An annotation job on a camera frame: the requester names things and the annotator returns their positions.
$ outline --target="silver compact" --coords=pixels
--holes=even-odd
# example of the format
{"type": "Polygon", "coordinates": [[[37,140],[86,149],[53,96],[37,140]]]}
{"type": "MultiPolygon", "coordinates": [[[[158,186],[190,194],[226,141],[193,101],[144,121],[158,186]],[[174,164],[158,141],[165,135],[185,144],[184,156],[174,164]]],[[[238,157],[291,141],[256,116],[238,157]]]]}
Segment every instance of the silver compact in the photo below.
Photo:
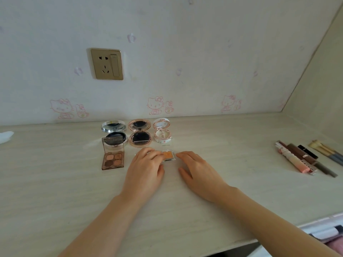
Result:
{"type": "Polygon", "coordinates": [[[125,122],[114,120],[114,121],[107,121],[101,125],[101,130],[105,133],[108,133],[106,136],[107,138],[116,138],[122,137],[123,144],[128,141],[127,135],[124,133],[126,130],[125,122]]]}

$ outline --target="person's right hand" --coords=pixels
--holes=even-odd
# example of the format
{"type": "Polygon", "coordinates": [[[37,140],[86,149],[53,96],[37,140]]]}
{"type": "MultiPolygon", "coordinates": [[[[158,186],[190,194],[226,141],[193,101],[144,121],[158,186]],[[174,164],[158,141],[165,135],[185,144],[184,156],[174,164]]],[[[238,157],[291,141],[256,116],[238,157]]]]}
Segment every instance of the person's right hand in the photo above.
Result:
{"type": "Polygon", "coordinates": [[[193,151],[183,151],[176,154],[187,165],[191,175],[179,168],[181,177],[187,186],[200,197],[215,203],[220,198],[225,187],[225,181],[210,164],[193,151]]]}

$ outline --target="wooden tabletop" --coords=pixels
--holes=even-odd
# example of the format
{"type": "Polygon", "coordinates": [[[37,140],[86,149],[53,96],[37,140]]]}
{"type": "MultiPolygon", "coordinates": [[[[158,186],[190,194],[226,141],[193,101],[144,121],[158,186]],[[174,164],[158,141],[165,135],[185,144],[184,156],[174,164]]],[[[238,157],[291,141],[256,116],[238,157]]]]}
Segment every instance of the wooden tabletop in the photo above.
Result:
{"type": "MultiPolygon", "coordinates": [[[[302,174],[274,142],[306,146],[319,139],[343,147],[282,113],[170,121],[176,152],[195,151],[228,184],[293,224],[343,212],[343,167],[320,155],[339,176],[302,174]]],[[[13,137],[0,145],[1,255],[56,256],[120,192],[136,149],[125,146],[124,168],[102,171],[101,122],[0,127],[8,130],[13,137]]],[[[131,225],[119,257],[206,256],[254,240],[230,214],[187,189],[180,165],[165,163],[161,188],[131,225]]]]}

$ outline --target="pink lip gloss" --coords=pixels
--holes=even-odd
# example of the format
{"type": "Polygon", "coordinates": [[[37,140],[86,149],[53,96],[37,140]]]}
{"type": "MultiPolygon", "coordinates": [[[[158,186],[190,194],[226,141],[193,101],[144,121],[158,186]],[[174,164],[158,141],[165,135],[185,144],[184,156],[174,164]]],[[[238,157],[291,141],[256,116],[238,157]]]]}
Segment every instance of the pink lip gloss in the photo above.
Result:
{"type": "Polygon", "coordinates": [[[307,173],[310,168],[306,166],[297,156],[283,147],[280,143],[275,143],[275,146],[279,149],[279,152],[285,156],[301,173],[307,173]]]}

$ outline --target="open compact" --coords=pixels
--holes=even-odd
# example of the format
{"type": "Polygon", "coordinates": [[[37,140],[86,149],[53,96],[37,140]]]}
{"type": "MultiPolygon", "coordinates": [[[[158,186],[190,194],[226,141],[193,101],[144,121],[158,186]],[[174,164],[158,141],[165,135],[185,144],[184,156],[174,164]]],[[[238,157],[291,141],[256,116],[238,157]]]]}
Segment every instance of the open compact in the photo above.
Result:
{"type": "Polygon", "coordinates": [[[123,121],[114,120],[114,121],[104,122],[101,125],[101,130],[105,133],[109,133],[106,136],[107,138],[122,137],[124,145],[128,141],[128,137],[124,133],[124,131],[126,130],[126,125],[125,125],[125,122],[123,121]]]}
{"type": "Polygon", "coordinates": [[[151,123],[145,119],[136,119],[129,122],[129,129],[133,131],[129,142],[132,146],[143,148],[151,143],[151,135],[146,132],[151,127],[151,123]]]}
{"type": "Polygon", "coordinates": [[[154,134],[155,141],[159,143],[170,142],[172,135],[167,129],[170,126],[170,121],[167,118],[156,119],[152,126],[156,130],[154,134]]]}
{"type": "Polygon", "coordinates": [[[102,170],[124,167],[124,141],[122,136],[102,138],[105,151],[102,170]]]}

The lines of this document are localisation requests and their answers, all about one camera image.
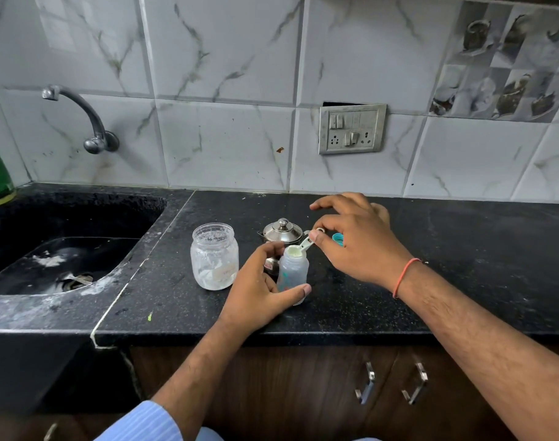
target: faucet
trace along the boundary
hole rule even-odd
[[[41,94],[43,99],[47,100],[59,100],[59,95],[64,95],[77,103],[82,110],[86,112],[90,118],[90,122],[92,122],[92,128],[94,129],[94,137],[84,141],[84,148],[88,153],[97,155],[103,150],[107,150],[108,152],[115,152],[118,150],[120,141],[116,137],[116,134],[104,129],[104,124],[102,124],[102,120],[98,116],[98,113],[96,113],[92,105],[87,103],[78,93],[61,85],[49,85],[47,88],[43,89]]]

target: plastic jar
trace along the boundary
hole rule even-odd
[[[306,251],[300,246],[288,246],[285,248],[282,258],[279,259],[278,291],[283,292],[295,286],[306,283],[308,267],[310,263],[306,259]]]
[[[210,291],[232,285],[239,271],[239,246],[228,224],[208,223],[192,233],[192,272],[198,284]]]

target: orange thread bracelet
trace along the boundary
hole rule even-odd
[[[408,263],[406,263],[406,266],[404,266],[404,269],[402,270],[402,273],[400,274],[400,278],[398,279],[398,282],[396,283],[396,287],[393,290],[393,298],[396,298],[396,294],[398,294],[398,288],[400,288],[400,283],[402,282],[402,279],[404,278],[404,275],[406,274],[406,271],[408,270],[408,267],[413,264],[414,262],[419,262],[421,261],[421,259],[419,258],[413,258],[412,260],[410,260]]]

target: hand
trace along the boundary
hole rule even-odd
[[[361,193],[325,196],[310,205],[312,210],[328,207],[339,215],[320,218],[310,232],[310,239],[338,270],[393,291],[412,255],[390,230],[388,210],[379,204],[370,204]],[[341,232],[343,247],[316,228]]]
[[[247,337],[310,294],[309,284],[279,293],[275,281],[263,273],[265,259],[282,253],[282,242],[266,243],[254,251],[237,274],[218,318],[220,322]]]

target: sink
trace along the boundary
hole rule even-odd
[[[66,292],[109,274],[166,207],[134,194],[39,193],[0,207],[0,295]]]

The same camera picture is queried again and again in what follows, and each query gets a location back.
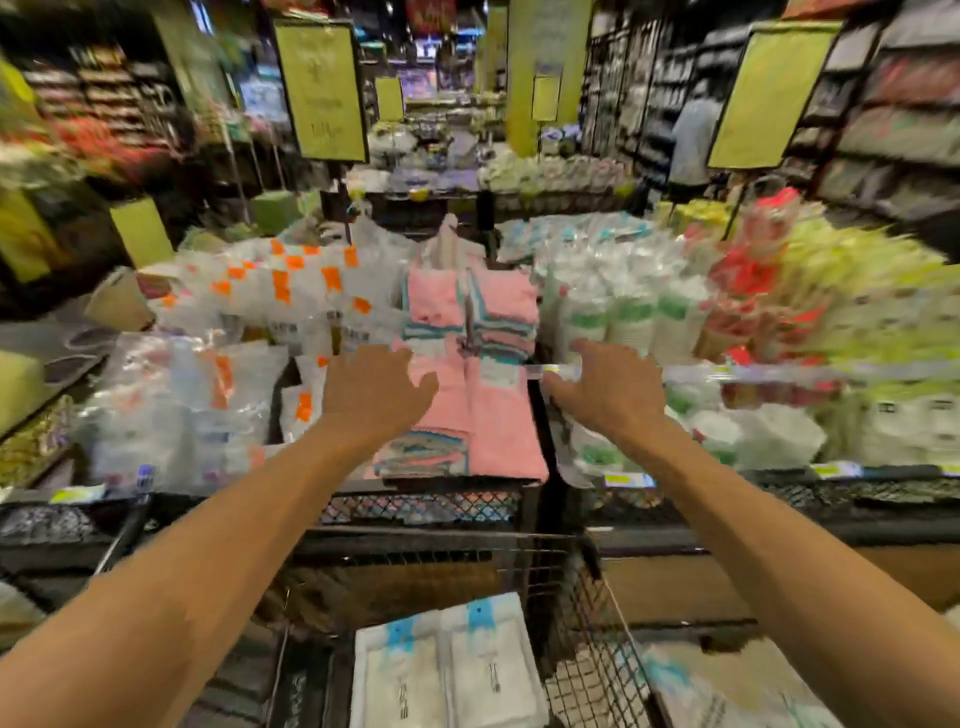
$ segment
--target napkin package
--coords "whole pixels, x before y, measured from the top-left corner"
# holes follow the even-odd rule
[[[440,612],[361,629],[349,728],[447,728]]]
[[[451,725],[542,728],[549,720],[530,637],[516,593],[441,612],[450,650]]]

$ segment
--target shopper
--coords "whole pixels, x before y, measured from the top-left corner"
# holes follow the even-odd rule
[[[660,373],[574,343],[554,400],[676,502],[761,627],[847,728],[960,725],[960,633],[825,530],[720,465],[663,414]],[[335,357],[324,415],[296,443],[164,529],[0,660],[4,728],[174,726],[337,485],[437,392],[407,351]]]
[[[690,100],[673,125],[673,159],[667,179],[667,196],[677,205],[703,197],[710,174],[707,155],[713,143],[713,130],[723,107],[709,95],[709,85],[701,80],[693,88]]]

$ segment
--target cart wire mesh
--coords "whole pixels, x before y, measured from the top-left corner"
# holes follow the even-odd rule
[[[330,526],[307,542],[265,595],[262,619],[352,644],[363,627],[517,592],[551,725],[663,724],[588,539]]]

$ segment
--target stack of towels
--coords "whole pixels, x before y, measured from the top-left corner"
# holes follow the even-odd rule
[[[473,344],[501,361],[522,362],[537,341],[537,288],[521,271],[468,271]]]
[[[405,346],[395,342],[394,348]],[[378,477],[434,477],[467,474],[467,453],[473,418],[467,394],[464,359],[456,340],[444,341],[442,355],[414,354],[408,373],[419,384],[434,372],[440,383],[437,396],[423,418],[402,437],[388,443],[373,459]]]
[[[467,335],[467,316],[456,271],[413,268],[403,283],[403,308],[410,313],[404,339]]]

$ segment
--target price label
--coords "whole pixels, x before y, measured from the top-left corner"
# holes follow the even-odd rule
[[[607,473],[603,479],[608,488],[657,487],[657,483],[647,473]]]
[[[810,468],[818,474],[822,480],[863,476],[863,468],[849,460],[835,460],[832,463],[814,463]]]

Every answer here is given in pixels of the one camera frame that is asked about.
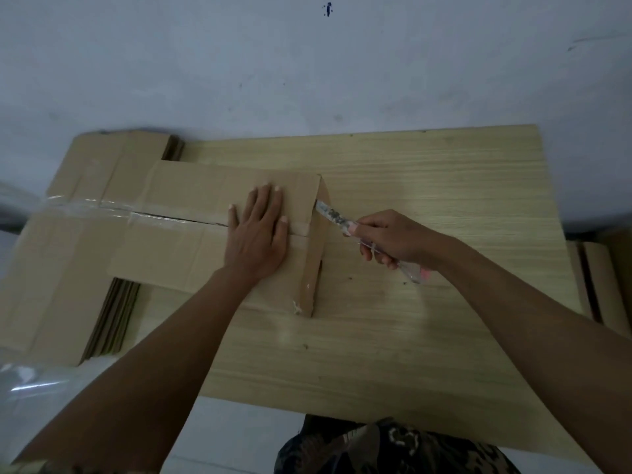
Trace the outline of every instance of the hand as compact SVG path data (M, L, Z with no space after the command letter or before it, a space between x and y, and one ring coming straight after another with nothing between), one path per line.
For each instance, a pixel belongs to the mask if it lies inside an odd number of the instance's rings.
M283 191L275 186L268 206L271 186L250 191L241 219L234 205L228 210L228 240L224 266L243 271L255 282L270 276L280 266L288 249L288 218L281 216Z
M375 243L386 254L375 254L375 261L389 269L397 269L397 260L417 263L423 268L438 270L443 254L454 238L425 227L395 210L364 216L349 229L355 238ZM360 245L360 253L371 261L371 249Z

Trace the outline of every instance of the wall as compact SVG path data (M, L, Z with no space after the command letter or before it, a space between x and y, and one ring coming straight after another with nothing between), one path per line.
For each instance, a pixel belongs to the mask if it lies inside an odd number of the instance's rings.
M631 26L632 0L0 0L0 181L41 196L94 129L534 122L584 229L632 213Z

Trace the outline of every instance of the person's right hand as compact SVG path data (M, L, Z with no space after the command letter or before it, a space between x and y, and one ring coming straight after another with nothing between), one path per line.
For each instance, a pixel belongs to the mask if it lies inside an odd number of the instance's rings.
M386 254L375 254L375 261L389 269L397 269L397 260L417 263L423 268L438 270L446 245L454 238L425 227L395 210L380 211L364 216L351 226L349 233L355 238L375 243ZM360 252L371 261L371 249L360 245Z

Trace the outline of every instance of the wood grain surface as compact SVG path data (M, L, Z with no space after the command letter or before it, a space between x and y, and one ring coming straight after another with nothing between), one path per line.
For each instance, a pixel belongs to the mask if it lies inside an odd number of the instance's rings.
M182 161L318 172L343 215L394 208L580 310L535 126L197 142ZM187 297L143 286L124 350ZM201 394L586 460L454 287L365 263L333 225L313 318L238 311Z

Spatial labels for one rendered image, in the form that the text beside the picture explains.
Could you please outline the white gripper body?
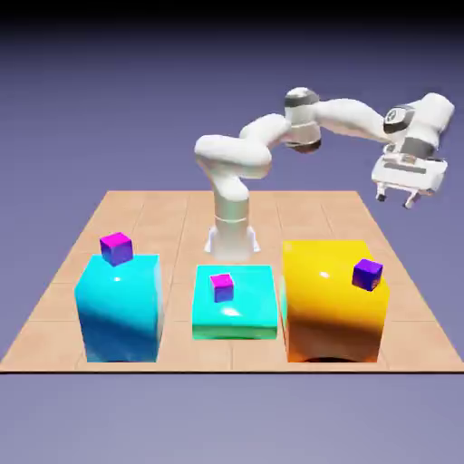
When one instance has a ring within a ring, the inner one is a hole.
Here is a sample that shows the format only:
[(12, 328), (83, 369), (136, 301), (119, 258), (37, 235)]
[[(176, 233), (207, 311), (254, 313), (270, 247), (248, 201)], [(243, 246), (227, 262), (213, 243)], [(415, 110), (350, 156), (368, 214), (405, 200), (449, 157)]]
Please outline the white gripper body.
[(408, 154), (387, 153), (372, 169), (372, 181), (387, 189), (418, 190), (421, 195), (436, 193), (444, 179), (448, 163), (444, 159), (421, 159)]

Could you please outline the small purple cube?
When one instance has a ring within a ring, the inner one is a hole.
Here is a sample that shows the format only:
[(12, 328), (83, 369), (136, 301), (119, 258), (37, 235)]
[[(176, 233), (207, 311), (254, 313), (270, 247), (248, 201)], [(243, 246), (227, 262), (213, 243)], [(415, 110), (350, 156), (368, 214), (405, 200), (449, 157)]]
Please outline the small purple cube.
[(371, 292), (380, 283), (382, 270), (382, 264), (363, 258), (353, 268), (352, 284)]

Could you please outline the small magenta cube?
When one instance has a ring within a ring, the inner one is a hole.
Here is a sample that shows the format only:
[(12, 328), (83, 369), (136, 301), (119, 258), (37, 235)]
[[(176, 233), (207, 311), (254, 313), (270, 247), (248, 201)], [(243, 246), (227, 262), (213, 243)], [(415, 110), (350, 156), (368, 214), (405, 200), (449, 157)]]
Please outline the small magenta cube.
[(233, 300), (234, 281), (230, 273), (211, 275), (209, 280), (215, 303)]
[(131, 239), (121, 232), (100, 238), (101, 255), (112, 266), (118, 266), (133, 259)]

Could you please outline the large yellow box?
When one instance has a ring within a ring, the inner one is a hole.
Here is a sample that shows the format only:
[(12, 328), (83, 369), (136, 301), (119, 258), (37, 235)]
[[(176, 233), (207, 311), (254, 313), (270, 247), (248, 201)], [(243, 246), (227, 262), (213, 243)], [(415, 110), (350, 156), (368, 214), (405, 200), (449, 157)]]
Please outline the large yellow box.
[(290, 363), (378, 360), (390, 289), (383, 276), (371, 292), (352, 284), (363, 258), (377, 262), (362, 240), (283, 242), (280, 299)]

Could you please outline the low cyan box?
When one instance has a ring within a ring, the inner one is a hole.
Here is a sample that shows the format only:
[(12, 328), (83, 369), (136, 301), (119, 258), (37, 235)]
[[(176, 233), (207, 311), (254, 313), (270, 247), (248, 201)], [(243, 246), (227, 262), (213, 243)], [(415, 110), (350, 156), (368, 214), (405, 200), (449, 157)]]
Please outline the low cyan box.
[[(213, 276), (229, 274), (233, 298), (214, 300)], [(279, 312), (271, 266), (198, 266), (192, 301), (195, 340), (262, 339), (277, 336)]]

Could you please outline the tall cyan box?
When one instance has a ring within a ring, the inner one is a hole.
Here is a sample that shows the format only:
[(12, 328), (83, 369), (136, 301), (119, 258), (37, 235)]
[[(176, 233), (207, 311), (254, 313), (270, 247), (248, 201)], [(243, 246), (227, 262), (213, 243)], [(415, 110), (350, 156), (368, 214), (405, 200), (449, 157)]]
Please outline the tall cyan box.
[(160, 257), (110, 265), (93, 255), (74, 297), (89, 363), (154, 363), (163, 330)]

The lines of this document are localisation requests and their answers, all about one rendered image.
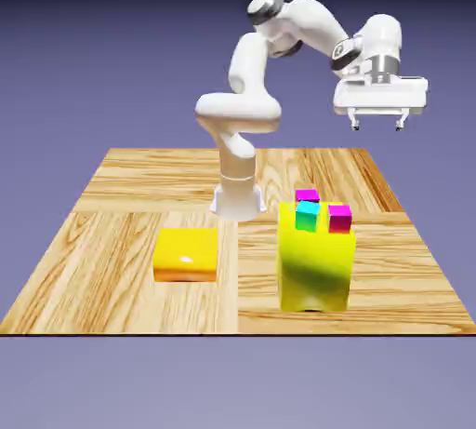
= = =
## The task
Look through the lines above and collect those with the word "picture".

## Solution to this task
The same camera picture is queried again and again in what follows, and each query gets a location back.
Spatial labels for one rendered image, in the form that the text beside the picture explains.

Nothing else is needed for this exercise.